PROBLEM TO WORK ON » Please transcribe the data below in full, word for word, without the images.

-- Opening Marker --

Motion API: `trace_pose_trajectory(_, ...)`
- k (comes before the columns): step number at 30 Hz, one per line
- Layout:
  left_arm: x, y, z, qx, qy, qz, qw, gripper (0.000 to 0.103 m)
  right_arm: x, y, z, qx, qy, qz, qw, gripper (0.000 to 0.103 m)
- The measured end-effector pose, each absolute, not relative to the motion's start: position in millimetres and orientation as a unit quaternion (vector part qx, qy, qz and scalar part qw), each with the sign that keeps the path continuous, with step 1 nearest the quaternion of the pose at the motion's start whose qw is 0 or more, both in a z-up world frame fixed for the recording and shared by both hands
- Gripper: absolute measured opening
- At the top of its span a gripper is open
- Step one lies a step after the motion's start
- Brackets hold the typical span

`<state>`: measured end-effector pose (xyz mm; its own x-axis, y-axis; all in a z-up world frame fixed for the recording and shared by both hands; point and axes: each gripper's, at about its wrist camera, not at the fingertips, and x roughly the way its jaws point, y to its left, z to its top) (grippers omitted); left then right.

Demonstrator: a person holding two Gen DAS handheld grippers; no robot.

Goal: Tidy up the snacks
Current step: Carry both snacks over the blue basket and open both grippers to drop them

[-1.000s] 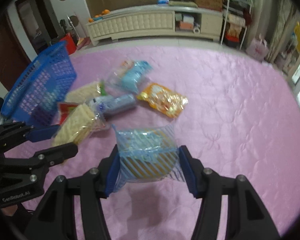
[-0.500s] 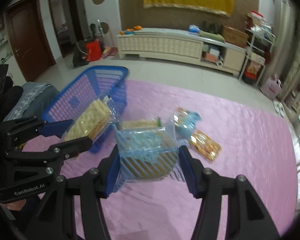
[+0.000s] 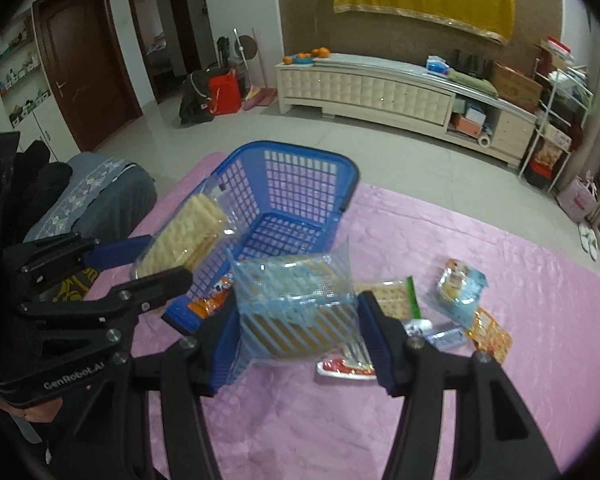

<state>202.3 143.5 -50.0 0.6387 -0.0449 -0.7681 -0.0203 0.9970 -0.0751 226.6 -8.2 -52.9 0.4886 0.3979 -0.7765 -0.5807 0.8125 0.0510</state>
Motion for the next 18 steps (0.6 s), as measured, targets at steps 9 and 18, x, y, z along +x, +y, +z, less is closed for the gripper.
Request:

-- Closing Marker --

EXPECTED ANSWER »
Motion API: `trace_pose_trajectory(_, ...)`
- k (comes before the columns): step number at 30 Hz, one per line
- Layout:
  left_arm: x, y, z, qx, qy, qz, qw, gripper (0.000 to 0.103 m)
  right_arm: x, y, z, qx, qy, qz, qw, gripper (0.000 to 0.103 m)
- The measured end-effector pose, each absolute, not relative to the motion's start: position in millimetres and orientation as a unit quaternion (vector part qx, qy, qz and scalar part qw), each with the sign that keeps the path continuous, with step 1 nearest the quaternion of the pose at the motion's start whose qw is 0 or more, both in a z-up world frame fixed for the recording and shared by both hands
- Gripper: absolute measured opening
- At the top of its span a gripper is open
- Step one lies a step after the motion's start
- Brackets hold the typical span

`<state>`: measured end-effector pose (xyz mm; its own x-axis, y-axis; all in a z-up world frame fixed for the recording and shared by both hands; point and axes: each gripper's, at about its wrist camera, not at the fingertips, and x roughly the way its jaws point, y to its left, z to its top) (grippers omitted); left then right.

Demonstrator: a person holding two Gen DAS handheld grippers; no robot.

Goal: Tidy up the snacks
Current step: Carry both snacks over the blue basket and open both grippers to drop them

[-1.000s] 
[-0.500s] 
[+0.000s] 

<state>202.3 143.5 -50.0 0.6387 -0.0449 -0.7681 -0.0203 0.9970 -0.0751 226.6 -8.2 -52.9 0.4886 0.3979 -0.7765 -0.5807 0.8125 0.0510</state>
Motion for the next 18 steps (0.6 s), as measured, targets at steps 9 and 18, x, y, z along +x, +y, +z, less is closed for the gripper.
Request:

What appears above is the full answer.